Tell Me It’s Real is Paul’s story, the story of a man whose self-confidence level is somewhere south of hella low but whose personality is somewhere north of luminous. This is the story of a man who isn’t salon tested and steroid approved; he isn’t what anyone might describe as genetically gifted or socially savvy, but he is real and he’s warm, and he and this delightful cast of characters are more than just words on a page. They’re psychedelic brushstrokes on a kaleidoscopic canvas of wacky and wonderful, and I loved each and every one of them to bits.
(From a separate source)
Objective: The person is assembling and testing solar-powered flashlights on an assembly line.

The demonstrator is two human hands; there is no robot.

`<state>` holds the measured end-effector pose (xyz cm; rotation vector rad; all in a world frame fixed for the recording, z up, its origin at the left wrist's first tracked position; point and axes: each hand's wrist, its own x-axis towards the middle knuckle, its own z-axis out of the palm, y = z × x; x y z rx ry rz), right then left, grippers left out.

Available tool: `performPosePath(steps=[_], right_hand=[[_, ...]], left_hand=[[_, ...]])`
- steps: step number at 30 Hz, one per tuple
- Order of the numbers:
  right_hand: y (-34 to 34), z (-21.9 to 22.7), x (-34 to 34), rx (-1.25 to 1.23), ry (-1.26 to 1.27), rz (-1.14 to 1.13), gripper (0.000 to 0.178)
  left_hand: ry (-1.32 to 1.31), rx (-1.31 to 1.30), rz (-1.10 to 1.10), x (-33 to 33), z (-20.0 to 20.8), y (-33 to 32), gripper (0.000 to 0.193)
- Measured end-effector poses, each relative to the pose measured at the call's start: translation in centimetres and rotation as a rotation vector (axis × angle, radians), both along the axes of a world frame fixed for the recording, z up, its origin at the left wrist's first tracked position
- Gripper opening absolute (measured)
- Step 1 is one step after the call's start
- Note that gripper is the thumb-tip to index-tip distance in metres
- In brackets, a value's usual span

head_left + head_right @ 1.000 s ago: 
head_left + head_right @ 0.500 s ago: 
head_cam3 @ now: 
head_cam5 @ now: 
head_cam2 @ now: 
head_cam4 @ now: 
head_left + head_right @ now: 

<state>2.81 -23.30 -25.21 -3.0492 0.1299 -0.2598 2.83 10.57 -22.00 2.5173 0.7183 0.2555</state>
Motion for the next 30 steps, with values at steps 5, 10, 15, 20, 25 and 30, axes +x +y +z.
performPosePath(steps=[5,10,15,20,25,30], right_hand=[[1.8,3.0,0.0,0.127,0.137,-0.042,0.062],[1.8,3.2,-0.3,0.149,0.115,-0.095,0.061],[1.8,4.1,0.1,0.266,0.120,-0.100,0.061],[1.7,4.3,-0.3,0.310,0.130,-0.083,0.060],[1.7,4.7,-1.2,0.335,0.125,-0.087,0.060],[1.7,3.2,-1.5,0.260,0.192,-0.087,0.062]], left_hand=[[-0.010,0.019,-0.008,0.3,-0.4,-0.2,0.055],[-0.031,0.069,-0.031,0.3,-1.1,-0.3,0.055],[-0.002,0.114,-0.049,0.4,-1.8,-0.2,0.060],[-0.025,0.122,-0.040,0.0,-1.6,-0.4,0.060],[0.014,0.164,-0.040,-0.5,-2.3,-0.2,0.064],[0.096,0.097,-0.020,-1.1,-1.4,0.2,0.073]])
This is the story of the way two men really can fall in love through spit-takes, and Heimlich Maneuvers, and a near maiming. It’s the story of how they fall in love in spite of Paul’s eternal skepticism that someone as beautiful as Vince could ever possibly be attracted to him. It’s the story of the way they stay in love in spite of an enormously bad decision on Paul’s part to go behind Vince’s back and confront something Vince very much wanted to remain private. It’s the story of the way Paul becomes the light in Vince’s darkness, and the way in which Paul reveals his awesomeness one small step at a time.
More confession time: 1.) I’ve never read a TJ Klune book before. 2.) This will not be the last TJ Klune book I ever read. And that’s about it. No, wait, there is a third thing—I discovered I have a love/unlove relationship with authors who punk me. You’ll get that too, after you read this highly recommendable romantic comedy.